(Collected data)
------------------------------

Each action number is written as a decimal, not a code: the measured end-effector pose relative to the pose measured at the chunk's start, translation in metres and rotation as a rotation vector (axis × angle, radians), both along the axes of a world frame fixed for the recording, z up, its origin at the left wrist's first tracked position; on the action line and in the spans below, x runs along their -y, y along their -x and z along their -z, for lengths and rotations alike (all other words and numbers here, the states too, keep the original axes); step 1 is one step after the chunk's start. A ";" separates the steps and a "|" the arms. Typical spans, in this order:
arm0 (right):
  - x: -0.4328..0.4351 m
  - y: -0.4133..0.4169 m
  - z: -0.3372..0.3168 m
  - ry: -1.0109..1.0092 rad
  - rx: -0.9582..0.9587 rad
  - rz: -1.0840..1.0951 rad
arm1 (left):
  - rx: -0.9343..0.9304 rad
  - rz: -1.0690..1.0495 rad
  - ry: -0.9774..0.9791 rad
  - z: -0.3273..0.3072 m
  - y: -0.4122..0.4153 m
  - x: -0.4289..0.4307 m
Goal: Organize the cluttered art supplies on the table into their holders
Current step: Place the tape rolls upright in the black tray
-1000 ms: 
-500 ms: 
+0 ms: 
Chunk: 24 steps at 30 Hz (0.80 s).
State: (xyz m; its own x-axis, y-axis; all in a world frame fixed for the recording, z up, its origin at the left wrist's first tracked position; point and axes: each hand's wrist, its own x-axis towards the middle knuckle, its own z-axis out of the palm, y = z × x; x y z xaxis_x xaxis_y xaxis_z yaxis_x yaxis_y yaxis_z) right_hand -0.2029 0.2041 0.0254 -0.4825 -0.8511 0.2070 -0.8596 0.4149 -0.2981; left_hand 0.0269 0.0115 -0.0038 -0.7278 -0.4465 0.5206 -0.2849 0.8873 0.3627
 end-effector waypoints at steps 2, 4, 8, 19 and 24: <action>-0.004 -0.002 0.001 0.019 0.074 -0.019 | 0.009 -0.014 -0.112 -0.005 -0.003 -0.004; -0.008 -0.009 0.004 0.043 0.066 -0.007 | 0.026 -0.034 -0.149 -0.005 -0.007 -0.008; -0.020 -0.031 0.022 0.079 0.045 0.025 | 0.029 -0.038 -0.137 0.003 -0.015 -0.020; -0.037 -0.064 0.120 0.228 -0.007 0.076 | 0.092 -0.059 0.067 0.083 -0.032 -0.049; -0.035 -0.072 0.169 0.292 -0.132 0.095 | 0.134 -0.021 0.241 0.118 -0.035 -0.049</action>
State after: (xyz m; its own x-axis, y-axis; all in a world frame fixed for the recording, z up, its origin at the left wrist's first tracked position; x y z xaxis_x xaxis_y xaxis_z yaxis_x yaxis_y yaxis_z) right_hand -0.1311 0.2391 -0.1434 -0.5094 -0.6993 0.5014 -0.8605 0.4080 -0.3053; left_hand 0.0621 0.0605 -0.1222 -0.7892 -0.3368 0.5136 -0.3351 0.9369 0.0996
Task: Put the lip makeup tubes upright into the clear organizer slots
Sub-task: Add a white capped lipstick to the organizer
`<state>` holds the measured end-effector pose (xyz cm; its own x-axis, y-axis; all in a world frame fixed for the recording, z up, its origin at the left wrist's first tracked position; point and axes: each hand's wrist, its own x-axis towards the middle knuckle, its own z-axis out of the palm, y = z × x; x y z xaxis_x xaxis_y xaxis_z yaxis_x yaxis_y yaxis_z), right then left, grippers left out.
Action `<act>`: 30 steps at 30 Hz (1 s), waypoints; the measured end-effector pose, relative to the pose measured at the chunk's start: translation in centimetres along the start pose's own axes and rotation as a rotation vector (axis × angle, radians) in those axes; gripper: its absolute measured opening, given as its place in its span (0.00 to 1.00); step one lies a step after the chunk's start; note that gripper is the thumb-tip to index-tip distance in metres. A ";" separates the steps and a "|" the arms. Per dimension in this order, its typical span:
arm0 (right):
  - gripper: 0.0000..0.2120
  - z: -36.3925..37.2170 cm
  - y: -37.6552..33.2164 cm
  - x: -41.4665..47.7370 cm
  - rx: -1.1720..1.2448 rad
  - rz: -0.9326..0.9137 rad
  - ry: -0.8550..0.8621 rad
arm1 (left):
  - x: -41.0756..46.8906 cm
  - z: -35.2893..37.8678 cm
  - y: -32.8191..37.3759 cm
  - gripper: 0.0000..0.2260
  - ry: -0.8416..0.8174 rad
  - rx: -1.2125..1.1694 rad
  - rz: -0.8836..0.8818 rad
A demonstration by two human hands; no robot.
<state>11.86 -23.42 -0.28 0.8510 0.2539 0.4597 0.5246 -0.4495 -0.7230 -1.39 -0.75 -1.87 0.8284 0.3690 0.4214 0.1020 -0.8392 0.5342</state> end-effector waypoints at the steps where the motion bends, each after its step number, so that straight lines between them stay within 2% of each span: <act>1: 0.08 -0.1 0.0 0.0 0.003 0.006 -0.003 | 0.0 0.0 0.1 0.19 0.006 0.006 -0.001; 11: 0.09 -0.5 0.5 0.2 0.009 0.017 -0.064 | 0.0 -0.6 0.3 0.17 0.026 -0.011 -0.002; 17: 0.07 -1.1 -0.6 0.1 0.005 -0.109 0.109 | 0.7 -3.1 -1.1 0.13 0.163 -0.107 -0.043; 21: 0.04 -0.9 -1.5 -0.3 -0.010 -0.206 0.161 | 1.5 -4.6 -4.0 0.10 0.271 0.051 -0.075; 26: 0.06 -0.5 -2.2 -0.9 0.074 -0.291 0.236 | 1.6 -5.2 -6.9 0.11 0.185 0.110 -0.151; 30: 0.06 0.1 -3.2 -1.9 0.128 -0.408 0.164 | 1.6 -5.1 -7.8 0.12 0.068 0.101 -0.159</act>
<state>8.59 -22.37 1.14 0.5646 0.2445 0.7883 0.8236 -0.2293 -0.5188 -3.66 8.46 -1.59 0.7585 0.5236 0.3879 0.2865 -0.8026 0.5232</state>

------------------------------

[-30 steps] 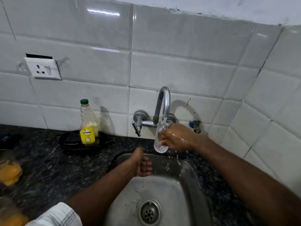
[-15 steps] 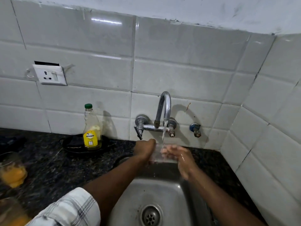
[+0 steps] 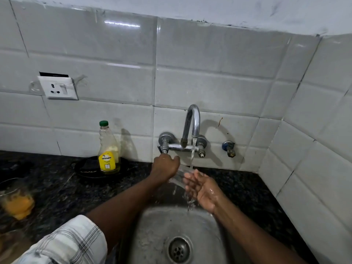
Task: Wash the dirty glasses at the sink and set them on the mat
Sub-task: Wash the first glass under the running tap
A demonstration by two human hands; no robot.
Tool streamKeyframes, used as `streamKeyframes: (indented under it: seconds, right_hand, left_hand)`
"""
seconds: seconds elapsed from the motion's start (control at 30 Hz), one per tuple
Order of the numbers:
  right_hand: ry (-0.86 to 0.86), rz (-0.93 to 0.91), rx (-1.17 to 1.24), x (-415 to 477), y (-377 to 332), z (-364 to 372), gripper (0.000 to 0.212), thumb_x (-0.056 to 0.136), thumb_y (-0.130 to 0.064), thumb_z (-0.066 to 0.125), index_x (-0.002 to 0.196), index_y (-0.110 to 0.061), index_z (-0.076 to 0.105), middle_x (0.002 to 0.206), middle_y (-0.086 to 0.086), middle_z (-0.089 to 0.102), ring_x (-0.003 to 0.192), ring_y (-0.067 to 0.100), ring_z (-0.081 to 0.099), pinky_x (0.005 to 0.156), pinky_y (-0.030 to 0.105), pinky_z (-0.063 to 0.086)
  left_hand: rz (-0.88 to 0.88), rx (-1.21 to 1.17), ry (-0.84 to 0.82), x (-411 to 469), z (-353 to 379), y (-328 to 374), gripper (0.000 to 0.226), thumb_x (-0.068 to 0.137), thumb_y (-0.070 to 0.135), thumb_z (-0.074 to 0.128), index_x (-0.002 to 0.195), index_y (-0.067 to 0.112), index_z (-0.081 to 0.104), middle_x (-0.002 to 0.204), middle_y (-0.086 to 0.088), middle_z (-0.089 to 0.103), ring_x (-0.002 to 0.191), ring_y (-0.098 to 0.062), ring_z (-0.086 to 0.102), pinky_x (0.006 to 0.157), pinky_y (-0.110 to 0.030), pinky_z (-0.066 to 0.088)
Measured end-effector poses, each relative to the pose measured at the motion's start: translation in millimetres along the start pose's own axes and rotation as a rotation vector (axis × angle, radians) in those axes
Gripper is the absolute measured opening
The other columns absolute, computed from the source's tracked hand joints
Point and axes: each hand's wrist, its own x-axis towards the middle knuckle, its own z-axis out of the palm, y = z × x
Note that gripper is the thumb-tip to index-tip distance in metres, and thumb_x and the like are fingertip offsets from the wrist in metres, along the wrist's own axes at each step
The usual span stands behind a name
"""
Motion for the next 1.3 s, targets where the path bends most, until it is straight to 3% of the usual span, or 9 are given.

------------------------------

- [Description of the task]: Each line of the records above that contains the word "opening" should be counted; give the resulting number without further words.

- [Solution]: 2